:: WHAT IS EXPECTED ::
Up to and including the line that contains "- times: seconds", write out each line of the material from its first line, exactly.

+++

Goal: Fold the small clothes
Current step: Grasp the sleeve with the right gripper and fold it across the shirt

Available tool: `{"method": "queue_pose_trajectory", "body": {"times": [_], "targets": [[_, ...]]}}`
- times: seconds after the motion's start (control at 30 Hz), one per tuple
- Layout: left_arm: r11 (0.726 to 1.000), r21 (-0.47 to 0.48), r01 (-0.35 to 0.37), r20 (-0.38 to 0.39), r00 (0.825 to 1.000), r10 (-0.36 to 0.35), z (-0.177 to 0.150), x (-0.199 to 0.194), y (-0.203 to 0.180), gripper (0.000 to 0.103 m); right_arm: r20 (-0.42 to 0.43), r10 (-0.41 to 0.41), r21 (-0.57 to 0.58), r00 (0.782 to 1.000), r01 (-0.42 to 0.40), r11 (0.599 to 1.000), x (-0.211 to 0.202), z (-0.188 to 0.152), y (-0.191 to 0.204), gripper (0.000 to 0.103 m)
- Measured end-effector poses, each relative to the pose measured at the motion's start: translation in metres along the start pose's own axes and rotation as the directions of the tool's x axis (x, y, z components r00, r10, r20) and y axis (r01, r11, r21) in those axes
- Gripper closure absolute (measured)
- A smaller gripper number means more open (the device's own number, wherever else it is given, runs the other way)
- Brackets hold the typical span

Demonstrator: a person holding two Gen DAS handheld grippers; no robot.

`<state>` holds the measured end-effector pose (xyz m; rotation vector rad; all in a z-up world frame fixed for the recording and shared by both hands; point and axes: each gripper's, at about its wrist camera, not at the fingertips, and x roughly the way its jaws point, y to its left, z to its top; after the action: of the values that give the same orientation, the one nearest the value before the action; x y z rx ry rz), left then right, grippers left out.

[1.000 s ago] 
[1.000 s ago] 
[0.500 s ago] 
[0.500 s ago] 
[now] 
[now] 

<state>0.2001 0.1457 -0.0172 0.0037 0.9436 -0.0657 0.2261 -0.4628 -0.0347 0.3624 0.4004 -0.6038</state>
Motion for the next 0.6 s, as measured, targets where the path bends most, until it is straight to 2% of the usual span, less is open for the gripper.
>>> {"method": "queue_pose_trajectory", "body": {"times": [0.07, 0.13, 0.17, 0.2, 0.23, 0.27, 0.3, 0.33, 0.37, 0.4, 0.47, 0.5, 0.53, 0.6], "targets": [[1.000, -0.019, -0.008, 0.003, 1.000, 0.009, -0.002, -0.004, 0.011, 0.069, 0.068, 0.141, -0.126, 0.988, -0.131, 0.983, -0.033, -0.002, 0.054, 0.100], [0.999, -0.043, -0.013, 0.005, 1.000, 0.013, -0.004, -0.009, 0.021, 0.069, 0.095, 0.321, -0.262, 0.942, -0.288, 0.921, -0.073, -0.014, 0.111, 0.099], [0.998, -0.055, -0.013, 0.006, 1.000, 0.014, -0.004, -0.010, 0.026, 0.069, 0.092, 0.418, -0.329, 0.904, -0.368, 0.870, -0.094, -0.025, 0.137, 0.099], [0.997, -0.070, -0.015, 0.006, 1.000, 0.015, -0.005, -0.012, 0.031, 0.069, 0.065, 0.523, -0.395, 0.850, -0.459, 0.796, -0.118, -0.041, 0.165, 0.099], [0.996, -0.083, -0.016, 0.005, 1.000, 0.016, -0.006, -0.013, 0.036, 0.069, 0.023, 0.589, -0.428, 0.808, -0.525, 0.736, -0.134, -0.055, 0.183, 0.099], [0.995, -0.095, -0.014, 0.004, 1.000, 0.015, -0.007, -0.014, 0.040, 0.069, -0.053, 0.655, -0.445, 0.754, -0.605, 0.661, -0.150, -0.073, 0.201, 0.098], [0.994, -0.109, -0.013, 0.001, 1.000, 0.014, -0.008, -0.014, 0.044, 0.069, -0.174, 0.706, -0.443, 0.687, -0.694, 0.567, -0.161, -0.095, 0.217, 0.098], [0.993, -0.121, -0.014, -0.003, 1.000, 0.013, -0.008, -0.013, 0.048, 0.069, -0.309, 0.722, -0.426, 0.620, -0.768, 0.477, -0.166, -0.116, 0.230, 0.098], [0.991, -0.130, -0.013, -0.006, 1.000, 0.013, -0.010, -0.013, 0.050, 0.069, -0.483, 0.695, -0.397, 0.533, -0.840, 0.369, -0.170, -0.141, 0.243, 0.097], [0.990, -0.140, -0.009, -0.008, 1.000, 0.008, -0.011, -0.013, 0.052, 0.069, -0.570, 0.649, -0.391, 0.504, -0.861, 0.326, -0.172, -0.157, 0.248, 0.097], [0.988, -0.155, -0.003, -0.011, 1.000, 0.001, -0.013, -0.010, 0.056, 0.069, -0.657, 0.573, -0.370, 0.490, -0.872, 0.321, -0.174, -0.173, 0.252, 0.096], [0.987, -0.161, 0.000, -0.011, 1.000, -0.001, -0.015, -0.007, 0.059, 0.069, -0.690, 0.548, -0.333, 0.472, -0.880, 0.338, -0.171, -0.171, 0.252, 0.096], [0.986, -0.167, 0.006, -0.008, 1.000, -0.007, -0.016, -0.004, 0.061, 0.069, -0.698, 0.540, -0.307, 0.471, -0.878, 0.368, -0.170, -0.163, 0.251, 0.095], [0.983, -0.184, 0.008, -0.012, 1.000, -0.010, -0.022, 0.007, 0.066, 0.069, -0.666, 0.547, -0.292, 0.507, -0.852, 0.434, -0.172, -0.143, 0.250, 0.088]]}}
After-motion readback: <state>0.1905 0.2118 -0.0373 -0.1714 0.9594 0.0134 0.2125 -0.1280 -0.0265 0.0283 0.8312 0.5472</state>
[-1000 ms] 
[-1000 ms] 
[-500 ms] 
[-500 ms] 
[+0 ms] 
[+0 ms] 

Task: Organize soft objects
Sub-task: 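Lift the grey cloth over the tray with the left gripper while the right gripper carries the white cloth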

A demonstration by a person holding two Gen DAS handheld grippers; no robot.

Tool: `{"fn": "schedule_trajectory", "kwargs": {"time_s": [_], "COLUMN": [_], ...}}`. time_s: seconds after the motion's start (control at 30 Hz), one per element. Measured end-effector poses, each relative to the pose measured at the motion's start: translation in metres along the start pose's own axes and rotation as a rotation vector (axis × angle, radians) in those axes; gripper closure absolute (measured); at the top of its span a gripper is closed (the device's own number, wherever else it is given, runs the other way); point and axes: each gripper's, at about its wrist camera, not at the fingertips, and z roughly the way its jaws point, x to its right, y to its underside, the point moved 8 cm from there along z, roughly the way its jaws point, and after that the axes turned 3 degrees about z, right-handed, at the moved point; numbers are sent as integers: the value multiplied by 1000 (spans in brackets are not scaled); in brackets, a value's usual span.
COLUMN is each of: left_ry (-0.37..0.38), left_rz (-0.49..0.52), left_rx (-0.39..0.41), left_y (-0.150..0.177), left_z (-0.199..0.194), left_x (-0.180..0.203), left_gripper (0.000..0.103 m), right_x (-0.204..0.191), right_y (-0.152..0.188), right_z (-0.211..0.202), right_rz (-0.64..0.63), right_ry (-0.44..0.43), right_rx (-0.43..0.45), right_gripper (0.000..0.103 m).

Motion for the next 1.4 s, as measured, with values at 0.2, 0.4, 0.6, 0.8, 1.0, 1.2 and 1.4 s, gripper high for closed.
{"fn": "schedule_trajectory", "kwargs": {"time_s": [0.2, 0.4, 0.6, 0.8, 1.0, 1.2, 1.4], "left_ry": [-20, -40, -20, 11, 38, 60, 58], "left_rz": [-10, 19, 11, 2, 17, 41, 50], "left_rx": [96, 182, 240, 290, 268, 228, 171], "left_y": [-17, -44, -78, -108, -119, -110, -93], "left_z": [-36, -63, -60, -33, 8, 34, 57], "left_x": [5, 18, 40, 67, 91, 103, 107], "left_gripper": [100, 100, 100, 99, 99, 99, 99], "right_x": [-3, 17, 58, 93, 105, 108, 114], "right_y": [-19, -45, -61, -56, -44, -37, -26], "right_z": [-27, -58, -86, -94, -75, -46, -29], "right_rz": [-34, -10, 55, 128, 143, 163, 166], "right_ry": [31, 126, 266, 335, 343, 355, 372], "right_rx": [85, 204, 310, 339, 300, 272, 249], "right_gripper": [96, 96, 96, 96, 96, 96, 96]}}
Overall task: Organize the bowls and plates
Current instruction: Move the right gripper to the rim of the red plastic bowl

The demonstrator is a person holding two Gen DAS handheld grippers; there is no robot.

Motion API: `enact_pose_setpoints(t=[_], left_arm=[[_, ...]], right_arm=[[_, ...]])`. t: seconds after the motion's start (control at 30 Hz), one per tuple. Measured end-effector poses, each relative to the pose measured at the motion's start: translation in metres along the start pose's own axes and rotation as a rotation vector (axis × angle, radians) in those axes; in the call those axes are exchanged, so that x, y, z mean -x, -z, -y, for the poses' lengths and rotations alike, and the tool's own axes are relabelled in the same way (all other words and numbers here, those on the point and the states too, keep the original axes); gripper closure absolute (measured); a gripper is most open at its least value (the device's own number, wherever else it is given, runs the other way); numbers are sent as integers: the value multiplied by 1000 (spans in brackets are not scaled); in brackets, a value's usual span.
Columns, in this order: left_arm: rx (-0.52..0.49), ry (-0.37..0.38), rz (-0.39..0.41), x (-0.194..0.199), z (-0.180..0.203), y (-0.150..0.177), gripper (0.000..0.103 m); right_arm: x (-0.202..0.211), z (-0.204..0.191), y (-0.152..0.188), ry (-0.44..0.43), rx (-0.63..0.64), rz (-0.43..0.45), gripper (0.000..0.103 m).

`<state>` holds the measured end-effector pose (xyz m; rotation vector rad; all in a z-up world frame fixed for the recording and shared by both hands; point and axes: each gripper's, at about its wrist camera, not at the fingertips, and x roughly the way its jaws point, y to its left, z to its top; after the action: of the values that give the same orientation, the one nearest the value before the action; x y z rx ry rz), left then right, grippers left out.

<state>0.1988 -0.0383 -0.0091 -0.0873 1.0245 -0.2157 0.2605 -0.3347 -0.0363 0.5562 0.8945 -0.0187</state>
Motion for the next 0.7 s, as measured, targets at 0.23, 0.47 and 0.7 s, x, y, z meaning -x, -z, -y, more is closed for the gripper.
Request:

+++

:: TASK ANSWER ::
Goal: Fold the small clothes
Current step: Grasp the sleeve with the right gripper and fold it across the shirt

Available tool: `{"method": "queue_pose_trajectory", "body": {"times": [_], "targets": [[_, ...]]}}`
- times: seconds after the motion's start (control at 30 Hz), one per tuple

That is the entire output.